I’m following my usual procedures and transferring my pattern pieces to Swedish tracing paper. If you’ve never used it, I highly recommend it. Armed with a roll of scotch tape and some scraps one can adjust and alter with abandon! I’m also using the book Classic Tailoring Techniques by Roberto Cabrera. The book deserves an entire post of its own, so I won’t go into many details here.
So here’s Muslin #1. This is a very simple pattern, almost too simple. I was drawn to the simple pockets and the lack of flaps and welts. But I miss other details like sleeve vents and a center back vent, so I plan on adding them with the help of Mr. Cabrera. I’ve folded in the seam allowances on the lapels and collar, and also pressed along the roll line of the lapel. This helps me visualize the final product. I’ve also added a back center vent which the pattern lacks. The Cabrera book made this very simple.

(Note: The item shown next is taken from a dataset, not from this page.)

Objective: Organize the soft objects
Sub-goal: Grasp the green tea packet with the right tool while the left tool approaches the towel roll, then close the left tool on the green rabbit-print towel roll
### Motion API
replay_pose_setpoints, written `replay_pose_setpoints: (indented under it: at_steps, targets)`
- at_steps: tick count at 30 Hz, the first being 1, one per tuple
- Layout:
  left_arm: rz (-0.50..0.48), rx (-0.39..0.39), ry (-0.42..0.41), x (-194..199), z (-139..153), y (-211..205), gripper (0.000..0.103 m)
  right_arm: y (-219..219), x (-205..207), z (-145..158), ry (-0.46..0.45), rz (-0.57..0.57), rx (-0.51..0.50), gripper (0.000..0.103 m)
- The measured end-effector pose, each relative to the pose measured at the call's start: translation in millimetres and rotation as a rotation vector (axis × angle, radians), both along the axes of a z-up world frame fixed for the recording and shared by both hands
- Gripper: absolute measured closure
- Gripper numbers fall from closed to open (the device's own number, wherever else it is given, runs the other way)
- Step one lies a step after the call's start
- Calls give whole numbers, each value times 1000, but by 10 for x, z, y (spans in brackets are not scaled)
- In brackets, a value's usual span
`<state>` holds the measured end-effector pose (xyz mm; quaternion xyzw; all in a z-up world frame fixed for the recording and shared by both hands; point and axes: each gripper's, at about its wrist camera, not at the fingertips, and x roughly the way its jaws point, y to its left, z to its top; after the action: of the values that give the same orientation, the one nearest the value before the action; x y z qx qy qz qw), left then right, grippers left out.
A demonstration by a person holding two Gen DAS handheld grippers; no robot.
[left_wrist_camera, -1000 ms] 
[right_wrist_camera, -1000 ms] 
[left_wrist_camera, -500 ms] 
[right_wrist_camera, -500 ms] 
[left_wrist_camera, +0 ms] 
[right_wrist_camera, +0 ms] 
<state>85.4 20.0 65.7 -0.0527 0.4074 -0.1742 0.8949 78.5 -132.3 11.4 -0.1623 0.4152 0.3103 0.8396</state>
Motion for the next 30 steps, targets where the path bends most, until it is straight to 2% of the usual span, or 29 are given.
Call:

My initial take is that the buttons are set too high. By lowering them I can drop the roll line which would be more flattering for my body. I knew that the lapel would be narrow, but I’d also like to feel confident wearing this coat for several years. Cabrera suggests 3.25 inches as a “safe” lapel width. I’m going to increase the lapel width from 2.5 to 2.75. Narrow, but not crazy looking, I hope.
It’s not evident in the photos but the neck opening is too wide / loose. The collar pulls away from my shirt collar rather than resting up against it. This is an easy fix. The collar is removed and a tuck is made at the center back seam to make the neckline more closely hug the body. The back seamline is then tapered from the neckline down to the mid back. The undercollar will need to be adjusted to fit the smaller neck opening. Let the alterations begin.
Muslin #1 is already being pulled apart. It didn’t last long!